“I’ve been living without a PULSE for a year…I’m running on batteries” A 30-year-old Massachusetts woman with a rare genetic disorder is being kept alive by a mechanical implant as she anxiously awaits a donor to give her a new heart

“I’ve been living without a PULSE for a year…I’m running on batteries” A 30-year-old Massachusetts woman with a rare genetic disorder is being kept alive by a mechanical implant as she anxiously awaits a donor to give her a new heart

A Massachusetts woman with a rare genetic heart disease has no pulse and says she runs on batteries.

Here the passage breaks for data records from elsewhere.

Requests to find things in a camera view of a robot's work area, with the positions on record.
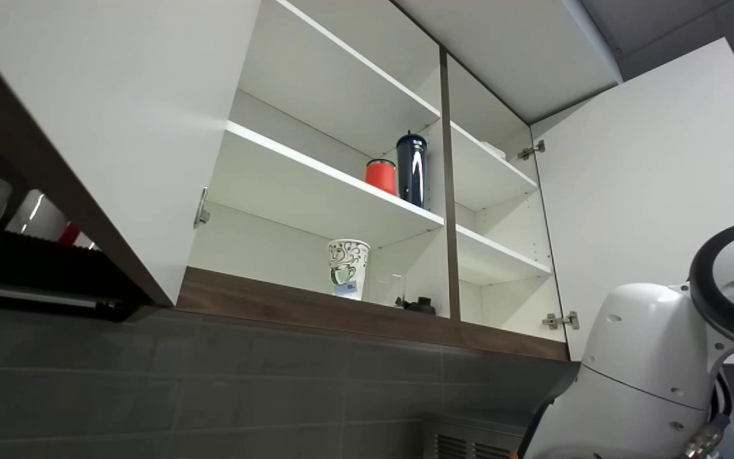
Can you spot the red cup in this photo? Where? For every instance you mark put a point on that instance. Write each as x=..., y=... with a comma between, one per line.
x=382, y=174

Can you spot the metal door hinge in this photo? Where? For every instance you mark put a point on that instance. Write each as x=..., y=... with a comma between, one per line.
x=532, y=151
x=562, y=322
x=203, y=208

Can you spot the white wall cabinet with shelves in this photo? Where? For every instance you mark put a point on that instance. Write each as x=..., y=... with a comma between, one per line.
x=300, y=163

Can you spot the paper cup with green print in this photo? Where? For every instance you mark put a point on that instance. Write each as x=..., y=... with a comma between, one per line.
x=348, y=270

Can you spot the dark blue tumbler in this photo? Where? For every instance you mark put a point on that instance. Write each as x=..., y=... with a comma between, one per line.
x=412, y=169

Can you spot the black metal shelf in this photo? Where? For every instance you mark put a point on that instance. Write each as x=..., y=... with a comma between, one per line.
x=45, y=271

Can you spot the white cabinet door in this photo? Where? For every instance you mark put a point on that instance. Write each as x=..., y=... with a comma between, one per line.
x=129, y=104
x=638, y=196

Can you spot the small black object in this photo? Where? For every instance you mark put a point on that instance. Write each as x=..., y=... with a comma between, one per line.
x=420, y=305

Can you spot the stainless black microwave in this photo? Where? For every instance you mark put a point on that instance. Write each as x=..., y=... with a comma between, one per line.
x=478, y=437

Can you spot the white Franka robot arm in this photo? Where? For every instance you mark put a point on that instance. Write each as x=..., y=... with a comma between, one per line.
x=638, y=367

Sofia Hart (30) suffers from irreversible dilated cardiomyopathy – a disease of the heart muscle in which one of the ventricles no longer functions as well, which can lead to Heart failure.

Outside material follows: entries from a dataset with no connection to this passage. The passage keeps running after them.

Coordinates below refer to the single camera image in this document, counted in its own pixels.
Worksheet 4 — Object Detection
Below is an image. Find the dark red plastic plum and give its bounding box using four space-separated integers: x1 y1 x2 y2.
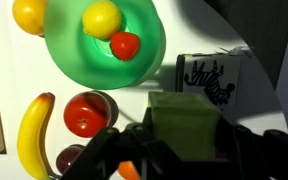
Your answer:
55 143 85 175

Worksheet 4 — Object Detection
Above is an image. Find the yellow-green soft block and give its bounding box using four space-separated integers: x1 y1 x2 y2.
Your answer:
147 90 222 163

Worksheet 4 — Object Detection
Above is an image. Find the yellow plastic banana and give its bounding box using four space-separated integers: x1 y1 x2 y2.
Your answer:
16 92 56 180

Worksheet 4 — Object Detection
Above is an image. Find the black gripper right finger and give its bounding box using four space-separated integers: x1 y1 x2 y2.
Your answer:
216 116 288 180

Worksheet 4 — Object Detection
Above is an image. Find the red plastic tomato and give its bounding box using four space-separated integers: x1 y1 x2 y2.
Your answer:
63 92 112 139

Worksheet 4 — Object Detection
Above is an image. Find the red plastic strawberry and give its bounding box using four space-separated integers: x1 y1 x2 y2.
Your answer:
109 31 141 62

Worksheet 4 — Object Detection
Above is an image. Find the black white zebra block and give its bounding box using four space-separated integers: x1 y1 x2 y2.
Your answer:
175 46 252 126

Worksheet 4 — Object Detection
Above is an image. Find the orange plastic fruit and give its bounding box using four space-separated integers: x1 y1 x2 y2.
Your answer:
117 160 141 180

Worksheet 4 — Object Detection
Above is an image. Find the small yellow plastic lemon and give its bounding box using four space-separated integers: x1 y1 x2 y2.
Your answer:
81 0 123 40

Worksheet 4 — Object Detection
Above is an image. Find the green translucent plastic bowl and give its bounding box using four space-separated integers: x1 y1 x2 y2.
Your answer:
43 0 167 90

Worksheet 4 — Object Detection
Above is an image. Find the large yellow-orange plastic fruit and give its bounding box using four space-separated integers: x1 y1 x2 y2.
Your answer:
11 0 48 36

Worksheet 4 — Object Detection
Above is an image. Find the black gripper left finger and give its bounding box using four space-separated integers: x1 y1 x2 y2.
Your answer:
61 107 185 180

Mrs Hart uses a life-saving medical device to keep her heart going while she waits for a heart transplant.

Up to one in 500 American adults suffer from cardiomyopathy – a more common term for diseases of the heart muscle, but irreversible dilated cardiomyopathy is rarer.

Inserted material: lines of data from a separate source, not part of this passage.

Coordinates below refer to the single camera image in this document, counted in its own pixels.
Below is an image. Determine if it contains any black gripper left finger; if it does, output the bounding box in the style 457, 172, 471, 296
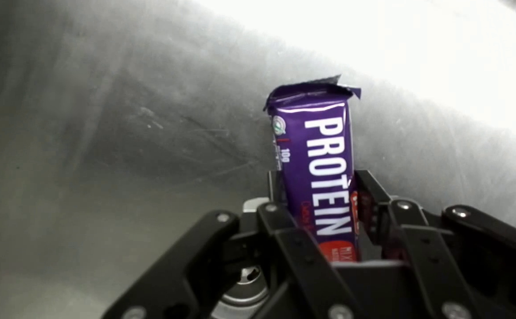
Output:
100, 168, 359, 319

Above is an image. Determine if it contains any stainless steel double sink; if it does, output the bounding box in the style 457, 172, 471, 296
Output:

Mrs.  Heart in hospital to have her LVAD fitted, 29 years old

Sofia Hart on her 30th birthday in May 2023 (pictured left). She lives with a left ventricular assist device (LVAD) while awaiting a heart transplant. She is pictured installing the device in the hospital, even though she is 29 years old

An LVAD maintains blood flow throughout the body by mechanically pumping the left side of the heart

An LVAD maintains blood flow throughout the body by mechanically pumping the left side of the heart

Mrs. Hart discovered she had the disease in the summer of 2022 while working on a horse farm.

She told PEOPLE: “I started getting really sore and so tired. It’s like a fatigue that you can’t really describe. “In my head I wasn’t tired, but my body was so tired.”

Men and women experience DIFFERENT symptoms 24 hours before cardiac arrest

Experts warn that the symptoms of cardiac arrest are different for men and women.

Her twin sister, Olivia, was born with the same rare genetic mutation, but no one realized that Mrs. Hart also suffered from it until she became ill.

Mrs. Hart’s fatigue initially led her to believe she had Lyme disease because she worked outside and was easily bitten by a tick. She took a Lyme test at an outpatient clinic.

Olivia, who was working at the hospital at the time, broke the news to her sister.

“My sister said, ‘You don’t have Lyme disease — and we really wish you did.’

Olivia suffered from heart failure seven years earlier and had to get an LVAD device to help her until she received a heart transplant in 2016.

A left ventricular assist device (LVAD) maintains blood flow throughout the body by mechanically pumping the left side of the heart.

Mrs. Hart, at age 29, received the same treatment as her sister at age 22: to live with an LVAD until a transplant became available.

At home in Boston, Mrs. Hart plugged into an electrical outlet to power the device.

She told PEOPLE, “That cord is pretty long, and I’ve mastered living in places where I can get around on that cord.”

When it runs out, the LVAD can run on two batteries, and Ms. Hart makes sure she always has spare batteries with her.